Jonah Goldberg: Americans Hate Losing
Have you heard the comparisons yet? If you're a consumer of the TV MSM you have. You've heard about how we've been in Iraq longer than we were all over the world during WWII. In a LA Times Op-Ed, Jonah Goldberg takes on that silly argument with this (I'm taking a rather long quote, the information is important):
Let us start with the obvious. World War II may have lasted 1,347 days, but it cost the lives of 406,000 Americans and wounded 600,000 more. Losses among Allied civilians and military personnel stretched into the tens of millions. Whole cities were razed, populations displaced, economies shattered. The number of U.S. military deaths in Iraq remains much less than 1% of our WWII losses.The Media never seems to tire of being obtuse and melodramatic. Remember all the kvetching over the 1000 lost in Iraq? The implication that Americans just don't get how bad war really is got driven home daily, hourly. War is bloody hell. Who exactly wants wasted lives? Why those Neocons, of course! They like killing people--especially their own.

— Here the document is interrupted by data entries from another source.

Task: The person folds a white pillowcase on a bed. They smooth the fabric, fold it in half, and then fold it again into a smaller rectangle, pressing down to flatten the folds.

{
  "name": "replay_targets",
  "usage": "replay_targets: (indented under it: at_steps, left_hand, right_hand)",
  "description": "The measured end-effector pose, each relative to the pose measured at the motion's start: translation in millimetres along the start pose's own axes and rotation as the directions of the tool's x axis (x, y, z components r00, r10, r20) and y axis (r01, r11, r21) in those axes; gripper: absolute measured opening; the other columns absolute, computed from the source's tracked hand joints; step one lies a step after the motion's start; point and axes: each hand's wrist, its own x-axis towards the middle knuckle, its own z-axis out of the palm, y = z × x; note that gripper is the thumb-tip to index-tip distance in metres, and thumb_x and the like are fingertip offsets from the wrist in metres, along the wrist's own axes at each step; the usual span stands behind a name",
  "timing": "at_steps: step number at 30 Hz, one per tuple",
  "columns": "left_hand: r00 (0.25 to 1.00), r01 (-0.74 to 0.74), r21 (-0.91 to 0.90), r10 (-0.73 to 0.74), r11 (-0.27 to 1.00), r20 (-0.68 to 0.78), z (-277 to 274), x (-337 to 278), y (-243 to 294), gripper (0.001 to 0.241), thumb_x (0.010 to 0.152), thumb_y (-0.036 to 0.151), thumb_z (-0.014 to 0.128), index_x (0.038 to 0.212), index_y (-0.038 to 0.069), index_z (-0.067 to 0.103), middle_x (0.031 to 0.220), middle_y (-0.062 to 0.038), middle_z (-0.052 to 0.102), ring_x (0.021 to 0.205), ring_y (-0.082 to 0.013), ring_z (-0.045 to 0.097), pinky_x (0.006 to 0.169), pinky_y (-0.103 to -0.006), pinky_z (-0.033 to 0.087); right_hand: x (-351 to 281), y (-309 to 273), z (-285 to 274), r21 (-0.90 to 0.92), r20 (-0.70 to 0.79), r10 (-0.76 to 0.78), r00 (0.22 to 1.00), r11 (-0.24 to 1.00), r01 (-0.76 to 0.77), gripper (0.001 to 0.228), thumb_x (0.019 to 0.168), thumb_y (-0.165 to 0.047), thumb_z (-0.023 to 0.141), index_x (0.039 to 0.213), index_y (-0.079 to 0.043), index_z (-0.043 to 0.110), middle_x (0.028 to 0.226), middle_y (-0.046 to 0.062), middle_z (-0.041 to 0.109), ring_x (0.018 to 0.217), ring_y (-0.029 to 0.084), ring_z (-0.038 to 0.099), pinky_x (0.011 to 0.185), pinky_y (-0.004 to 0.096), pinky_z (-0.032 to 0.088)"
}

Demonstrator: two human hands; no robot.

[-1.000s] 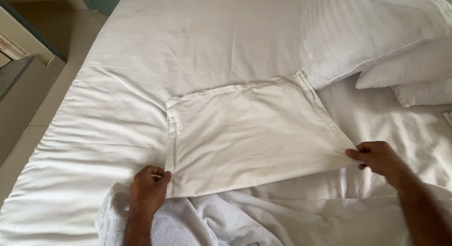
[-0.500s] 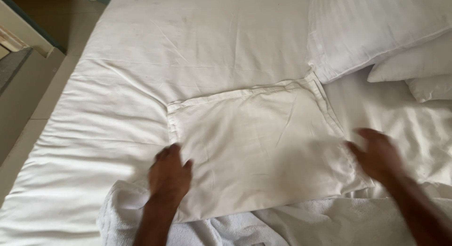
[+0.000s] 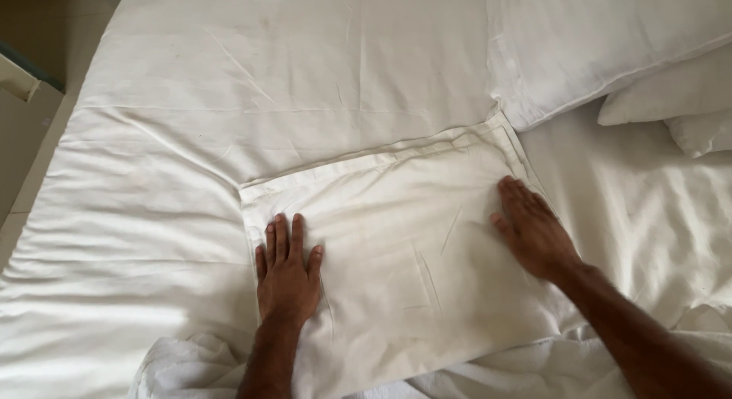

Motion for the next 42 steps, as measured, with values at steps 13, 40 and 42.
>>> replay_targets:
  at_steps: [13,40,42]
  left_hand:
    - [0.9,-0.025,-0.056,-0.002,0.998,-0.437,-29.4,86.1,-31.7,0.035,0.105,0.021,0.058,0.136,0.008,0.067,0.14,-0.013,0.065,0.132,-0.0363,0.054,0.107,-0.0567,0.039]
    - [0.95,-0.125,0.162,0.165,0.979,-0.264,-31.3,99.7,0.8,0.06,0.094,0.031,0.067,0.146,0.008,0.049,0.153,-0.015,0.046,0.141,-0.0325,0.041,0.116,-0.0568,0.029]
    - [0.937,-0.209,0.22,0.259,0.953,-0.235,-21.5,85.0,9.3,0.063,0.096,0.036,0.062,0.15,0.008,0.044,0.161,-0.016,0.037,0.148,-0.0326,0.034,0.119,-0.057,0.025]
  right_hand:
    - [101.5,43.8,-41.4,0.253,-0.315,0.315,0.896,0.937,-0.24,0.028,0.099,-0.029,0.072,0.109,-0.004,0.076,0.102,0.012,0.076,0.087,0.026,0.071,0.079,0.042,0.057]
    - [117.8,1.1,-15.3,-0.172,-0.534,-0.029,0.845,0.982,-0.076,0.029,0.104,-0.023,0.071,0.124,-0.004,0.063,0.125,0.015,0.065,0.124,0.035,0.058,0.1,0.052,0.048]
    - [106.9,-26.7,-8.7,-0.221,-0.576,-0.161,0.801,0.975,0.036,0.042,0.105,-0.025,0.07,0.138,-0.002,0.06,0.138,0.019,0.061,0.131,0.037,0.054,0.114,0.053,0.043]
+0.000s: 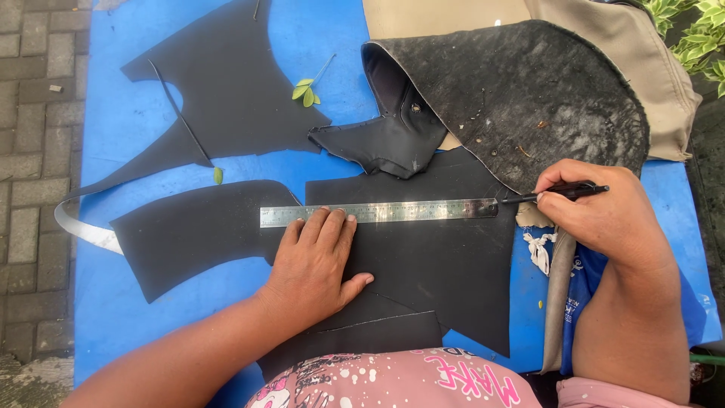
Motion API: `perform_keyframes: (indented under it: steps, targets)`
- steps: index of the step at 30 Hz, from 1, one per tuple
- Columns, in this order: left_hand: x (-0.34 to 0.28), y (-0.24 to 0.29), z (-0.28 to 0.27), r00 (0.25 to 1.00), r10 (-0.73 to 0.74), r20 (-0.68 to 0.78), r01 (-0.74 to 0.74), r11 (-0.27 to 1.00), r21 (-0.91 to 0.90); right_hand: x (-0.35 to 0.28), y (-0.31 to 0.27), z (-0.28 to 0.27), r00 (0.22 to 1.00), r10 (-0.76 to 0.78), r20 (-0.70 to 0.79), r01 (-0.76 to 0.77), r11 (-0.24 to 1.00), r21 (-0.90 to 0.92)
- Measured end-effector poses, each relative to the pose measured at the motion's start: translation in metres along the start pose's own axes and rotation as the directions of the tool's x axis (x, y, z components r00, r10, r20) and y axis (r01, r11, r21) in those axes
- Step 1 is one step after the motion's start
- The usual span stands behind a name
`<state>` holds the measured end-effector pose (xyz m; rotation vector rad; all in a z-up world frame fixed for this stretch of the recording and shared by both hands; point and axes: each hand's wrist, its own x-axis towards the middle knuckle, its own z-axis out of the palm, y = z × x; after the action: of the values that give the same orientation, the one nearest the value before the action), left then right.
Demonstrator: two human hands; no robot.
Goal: Marking patterns on leather scraps using a ruler and a pen
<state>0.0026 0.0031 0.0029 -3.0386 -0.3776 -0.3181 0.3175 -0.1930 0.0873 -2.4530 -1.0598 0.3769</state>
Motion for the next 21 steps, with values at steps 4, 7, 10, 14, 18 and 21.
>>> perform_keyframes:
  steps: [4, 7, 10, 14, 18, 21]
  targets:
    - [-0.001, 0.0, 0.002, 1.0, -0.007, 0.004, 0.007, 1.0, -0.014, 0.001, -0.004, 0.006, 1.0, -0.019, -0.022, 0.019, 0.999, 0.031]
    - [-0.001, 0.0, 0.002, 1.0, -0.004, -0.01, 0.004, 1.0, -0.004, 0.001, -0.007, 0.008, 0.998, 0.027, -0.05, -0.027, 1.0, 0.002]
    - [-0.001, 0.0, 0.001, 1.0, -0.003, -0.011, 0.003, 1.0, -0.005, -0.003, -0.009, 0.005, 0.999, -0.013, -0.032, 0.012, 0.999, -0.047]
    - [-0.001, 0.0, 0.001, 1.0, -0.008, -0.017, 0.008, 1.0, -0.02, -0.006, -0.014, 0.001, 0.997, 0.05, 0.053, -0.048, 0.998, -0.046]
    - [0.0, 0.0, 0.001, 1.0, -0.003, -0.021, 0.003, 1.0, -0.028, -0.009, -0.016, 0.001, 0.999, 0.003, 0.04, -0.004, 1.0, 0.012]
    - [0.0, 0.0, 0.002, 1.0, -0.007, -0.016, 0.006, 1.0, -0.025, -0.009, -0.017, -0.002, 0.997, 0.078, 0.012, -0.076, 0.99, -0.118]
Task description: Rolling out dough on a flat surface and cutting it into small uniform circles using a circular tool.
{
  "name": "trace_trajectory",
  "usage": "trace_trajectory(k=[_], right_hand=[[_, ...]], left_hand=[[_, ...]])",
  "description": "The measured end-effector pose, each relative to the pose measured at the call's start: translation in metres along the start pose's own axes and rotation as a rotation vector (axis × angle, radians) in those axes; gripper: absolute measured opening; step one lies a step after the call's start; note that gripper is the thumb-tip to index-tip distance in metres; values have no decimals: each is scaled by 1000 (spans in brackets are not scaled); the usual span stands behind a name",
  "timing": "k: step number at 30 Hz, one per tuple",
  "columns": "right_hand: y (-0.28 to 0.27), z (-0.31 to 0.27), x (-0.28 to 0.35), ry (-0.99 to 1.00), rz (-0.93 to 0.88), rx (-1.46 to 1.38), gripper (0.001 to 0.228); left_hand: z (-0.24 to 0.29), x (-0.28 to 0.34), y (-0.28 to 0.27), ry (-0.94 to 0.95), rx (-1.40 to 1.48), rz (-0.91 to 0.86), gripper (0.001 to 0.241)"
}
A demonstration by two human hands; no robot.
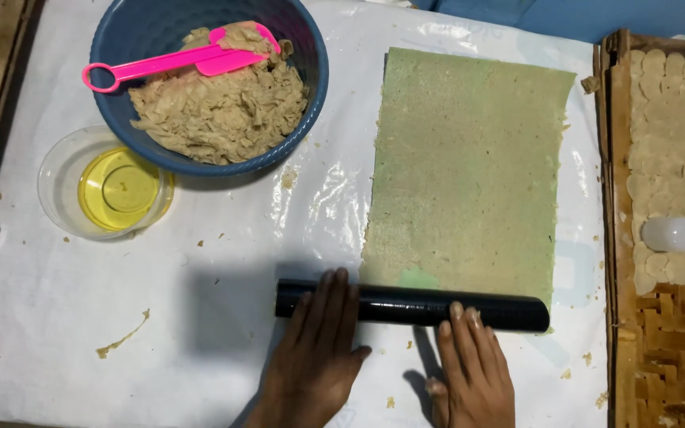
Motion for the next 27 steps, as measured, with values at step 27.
trace_trajectory(k=[27], right_hand=[[-59, 58, -224, 12, 24, -167, 59]], left_hand=[[-35, -112, -50, 142, 19, -25, 54]])
Point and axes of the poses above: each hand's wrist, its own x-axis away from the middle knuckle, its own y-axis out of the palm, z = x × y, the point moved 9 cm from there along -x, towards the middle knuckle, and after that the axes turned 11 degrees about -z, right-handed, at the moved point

World War II ended when the United States dropped two atomic bombs on Japanese cities, killing hundreds of thousands of civilians. Were it not for those grave measures, the war might have lasted for another year or two and cost many more lives. So maybe those wielding the WWII yardstick as a cudgel would prefer we gave Sadr City and Tikrit the Hiroshima-Nagasaki treatment? That would surely root out even the most die-hard insurgents and shorten the war. The phase of the Iraq war that was comparable to World War II ended in less than three weeks. Remember "shock and awe"? As far as such things go, the conventional war put WWII to shame; the U.S. military victory was akin to defeating all of Italy in less than a month.

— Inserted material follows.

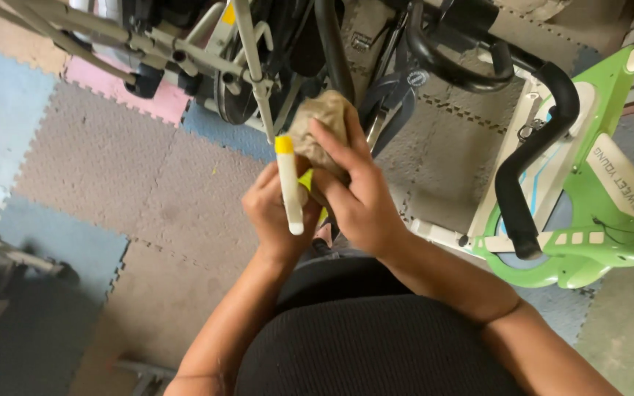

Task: Spray and wipe down gym equipment using a cloth and cleaning solution.

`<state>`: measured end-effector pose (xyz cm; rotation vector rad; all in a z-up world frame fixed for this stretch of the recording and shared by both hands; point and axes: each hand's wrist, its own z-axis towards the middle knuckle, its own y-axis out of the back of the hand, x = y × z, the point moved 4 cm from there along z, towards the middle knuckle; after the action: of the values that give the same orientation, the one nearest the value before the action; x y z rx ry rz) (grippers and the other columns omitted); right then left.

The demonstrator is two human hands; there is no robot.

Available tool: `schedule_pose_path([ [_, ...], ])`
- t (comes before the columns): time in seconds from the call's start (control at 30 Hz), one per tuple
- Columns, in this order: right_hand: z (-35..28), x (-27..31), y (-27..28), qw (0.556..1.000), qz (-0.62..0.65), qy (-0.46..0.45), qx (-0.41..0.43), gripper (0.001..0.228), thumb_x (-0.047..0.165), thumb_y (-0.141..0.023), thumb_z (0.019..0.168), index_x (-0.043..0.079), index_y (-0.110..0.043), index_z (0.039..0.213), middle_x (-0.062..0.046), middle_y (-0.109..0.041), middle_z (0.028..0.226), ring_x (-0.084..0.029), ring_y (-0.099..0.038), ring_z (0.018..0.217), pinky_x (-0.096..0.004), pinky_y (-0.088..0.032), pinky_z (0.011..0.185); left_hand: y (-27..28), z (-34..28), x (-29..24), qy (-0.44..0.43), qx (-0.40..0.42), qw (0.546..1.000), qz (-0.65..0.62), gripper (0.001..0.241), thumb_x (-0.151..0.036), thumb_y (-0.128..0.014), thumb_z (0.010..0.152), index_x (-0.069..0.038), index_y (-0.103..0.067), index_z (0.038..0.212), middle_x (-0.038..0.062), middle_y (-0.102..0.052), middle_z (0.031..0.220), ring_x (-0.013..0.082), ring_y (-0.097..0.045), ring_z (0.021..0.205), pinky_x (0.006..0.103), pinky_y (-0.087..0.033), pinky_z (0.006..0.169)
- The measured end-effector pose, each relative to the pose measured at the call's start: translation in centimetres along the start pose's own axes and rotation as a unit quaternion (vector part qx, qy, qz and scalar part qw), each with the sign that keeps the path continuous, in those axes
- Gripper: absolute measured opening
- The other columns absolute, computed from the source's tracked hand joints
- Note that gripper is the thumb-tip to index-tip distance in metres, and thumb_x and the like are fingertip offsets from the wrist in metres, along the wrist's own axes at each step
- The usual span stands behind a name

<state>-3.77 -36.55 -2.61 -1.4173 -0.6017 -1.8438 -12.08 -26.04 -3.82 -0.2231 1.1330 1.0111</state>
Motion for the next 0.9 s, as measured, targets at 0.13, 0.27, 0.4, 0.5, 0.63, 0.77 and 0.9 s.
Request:
schedule_pose_path([
  [0.13, 1.8, -0.6, 1.0, 0.992, -0.127, -0.018, -0.001, 0.048, 0.013, -0.057, 0.108, 0.014, -0.052, 0.156, -0.018, -0.015, 0.177, -0.031, -0.039, 0.159, -0.038, -0.046, 0.129, 0.6, -0.4, -0.3, 0.015, 0.002, 1.0, -0.01, 0.036, -0.007, -0.078, 0.084, -0.003, -0.073, 0.12, 0.012, -0.073, 0.097, 0.0224, -0.075, 0.082, 0.0321, -0.06, 0.075],
  [0.27, 3.1, -1.6, 1.2, 0.991, -0.09, -0.09, -0.046, 0.038, 0.011, -0.063, 0.099, 0.004, -0.065, 0.136, -0.018, -0.038, 0.154, -0.026, -0.051, 0.133, -0.036, -0.048, 0.116, 1.0, -0.9, -1.3, 0.025, 0.009, 1.0, 0.0, 0.046, -0.004, -0.074, 0.077, -0.002, -0.074, 0.123, 0.013, -0.074, 0.093, 0.0212, -0.074, 0.078, 0.0321, -0.06, 0.075],
  [0.4, 3.8, -5.0, 2.5, 0.982, 0.078, -0.134, -0.112, 0.026, 0.007, -0.058, 0.094, -0.001, -0.075, 0.111, -0.012, -0.045, 0.131, -0.018, -0.063, 0.106, -0.035, -0.06, 0.094, 0.7, -0.9, -1.9, -0.006, 0.004, 1.0, 0.015, 0.037, -0.007, -0.08, 0.084, -0.004, -0.074, 0.12, 0.011, -0.075, 0.094, 0.0216, -0.075, 0.083, 0.0329, -0.059, 0.079],
  [0.5, 4.1, -5.2, 2.8, 0.987, 0.039, -0.099, -0.116, 0.023, 0.004, -0.061, 0.098, -0.001, -0.076, 0.114, -0.011, -0.05, 0.128, -0.012, -0.056, 0.114, -0.028, -0.052, 0.1, 1.0, -0.8, -2.2, -0.005, 0.013, 1.0, 0.001, 0.036, -0.007, -0.081, 0.086, -0.003, -0.073, 0.121, 0.011, -0.076, 0.098, 0.0207, -0.075, 0.084, 0.0321, -0.059, 0.077],
  [0.63, 4.0, -5.5, 3.4, 0.984, 0.073, -0.094, -0.134, 0.021, 0.006, -0.061, 0.1, 0.0, -0.074, 0.115, -0.008, -0.055, 0.125, -0.013, -0.061, 0.1, -0.025, -0.054, 0.088, 1.1, -0.7, -2.6, 0.002, 0.013, 1.0, -0.018, 0.039, -0.008, -0.08, 0.086, -0.002, -0.072, 0.124, 0.013, -0.076, 0.108, 0.0218, -0.078, 0.093, 0.0317, -0.061, 0.083],
  [0.77, 3.7, -4.8, 5.1, 0.976, 0.096, -0.144, -0.132, 0.027, 0.014, -0.063, 0.102, 0.006, -0.069, 0.127, -0.008, -0.068, 0.107, -0.013, -0.063, 0.087, -0.025, -0.057, 0.077, 0.7, 0.1, -2.4, 0.028, 0.009, 1.0, 0.001, 0.039, -0.014, -0.085, 0.088, -0.003, -0.073, 0.123, 0.012, -0.077, 0.109, 0.0207, -0.078, 0.095, 0.031, -0.062, 0.082],
  [0.9, 3.0, -5.8, 7.6, 0.945, 0.155, -0.23, -0.176, 0.029, 0.018, -0.064, 0.097, 0.009, -0.069, 0.124, -0.008, -0.07, 0.103, -0.016, -0.066, 0.078, -0.033, -0.061, 0.062, 0.6, 1.4, -3.4, -0.055, 0.026, 0.998, 0.024, 0.04, -0.014, -0.086, 0.089, -0.005, -0.072, 0.126, 0.012, -0.075, 0.124, 0.0244, -0.075, 0.114, 0.0351, -0.061, 0.098],
])
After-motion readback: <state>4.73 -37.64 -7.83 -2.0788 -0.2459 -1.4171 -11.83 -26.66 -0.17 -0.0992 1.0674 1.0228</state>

The current phase of the Iraq war — whether we call it post-occupation, reconstruction, civil war or whatever — is really a separate war. It's at once a Hobbesian nightmare in which chaos rules as well as a complex, multi-front battle between various regional factions and their proxies. But as insurgencies go, it hasn't lasted very long at all or cost very many American lives.

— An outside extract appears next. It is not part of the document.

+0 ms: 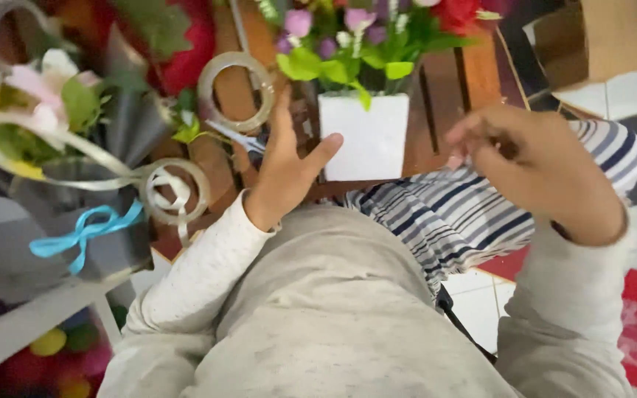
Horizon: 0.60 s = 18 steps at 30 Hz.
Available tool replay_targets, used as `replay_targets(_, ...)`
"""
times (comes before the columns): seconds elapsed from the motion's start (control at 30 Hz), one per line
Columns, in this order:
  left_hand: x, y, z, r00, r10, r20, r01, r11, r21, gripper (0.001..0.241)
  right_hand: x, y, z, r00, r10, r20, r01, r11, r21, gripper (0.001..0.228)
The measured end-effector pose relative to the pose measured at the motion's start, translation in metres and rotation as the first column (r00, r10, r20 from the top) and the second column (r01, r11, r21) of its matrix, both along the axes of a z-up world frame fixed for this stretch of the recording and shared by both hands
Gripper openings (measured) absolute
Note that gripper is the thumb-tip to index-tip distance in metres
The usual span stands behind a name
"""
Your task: Assembling and wrapping a small floral arrangement using decorative paper, tape, and scissors.
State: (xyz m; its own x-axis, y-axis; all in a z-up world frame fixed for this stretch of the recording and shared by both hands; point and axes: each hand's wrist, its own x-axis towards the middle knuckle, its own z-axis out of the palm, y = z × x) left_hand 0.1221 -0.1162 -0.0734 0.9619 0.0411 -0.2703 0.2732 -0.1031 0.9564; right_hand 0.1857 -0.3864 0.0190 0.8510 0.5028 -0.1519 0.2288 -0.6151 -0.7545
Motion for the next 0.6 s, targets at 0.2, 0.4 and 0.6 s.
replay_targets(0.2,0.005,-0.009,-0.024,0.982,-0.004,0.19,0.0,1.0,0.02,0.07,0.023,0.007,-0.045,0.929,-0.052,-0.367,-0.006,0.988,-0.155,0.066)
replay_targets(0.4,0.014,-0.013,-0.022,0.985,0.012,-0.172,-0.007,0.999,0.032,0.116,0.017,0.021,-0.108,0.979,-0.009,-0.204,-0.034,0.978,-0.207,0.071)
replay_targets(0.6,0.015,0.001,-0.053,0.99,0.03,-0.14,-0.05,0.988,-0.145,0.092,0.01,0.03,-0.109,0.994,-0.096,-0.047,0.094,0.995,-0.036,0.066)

This nonsense turns deadly serious when considering withdrawing from a just-begun war. There are many "regional factions and their proxies" as Goldberg says and they've all come home to wage war with the Great Satan. Iraq is a nice, central location to bring the fight to the enemy. It is also a scene of some chaos.
One point Goldberg doesn't mention, is that while the Americans fought just under 1,500 days, the Brits and Russians and Germans and French and Japanese and Italians and everyone else all around Europe had been in the throws of serious warfare for some time--since September 1939. When the Americans entered and gave the Allies the boost they needed to overcome a conventional enemy (one whose troops ostensibly didn't view dying as a path to 70 virgins) the enemy had already been beaten down to a certain extent. And in Japan, where a cultish craziness gripped an entire population, serious fire fought that ideological fire. It might take some of this kind of fire to deal with the current cultish thinking.
Goldberg concludes:
Indeed, when partisans claim that the American people are fed up and want our troops home, they're deliberately muddying the waters. The American people have never objected to far-flung deployments of our troops. We've had soldiers stationed all over the world for decades.
What the American people don't like is losing — lives or wars. After all, you don't hear many people complaining that we still have troops in Japan and Germany more than 20,000 days later.
The notion of leaving Iraq behind to the same kind of fate as Vietnam is sickening. Now there's a legacy of Vietnam that's relevant. Turning tail and leaving allies to the mercy of murderous thugs--Americans can't like that. Turning tail and leaving America's interests exposed to destruction--Americans can't like that, either. Turning tail and leaving America exposed to an emboldened enemy--Americans must at least get bothered a little bit by that.
War is hell. America needs to give the enemy a lot more hell.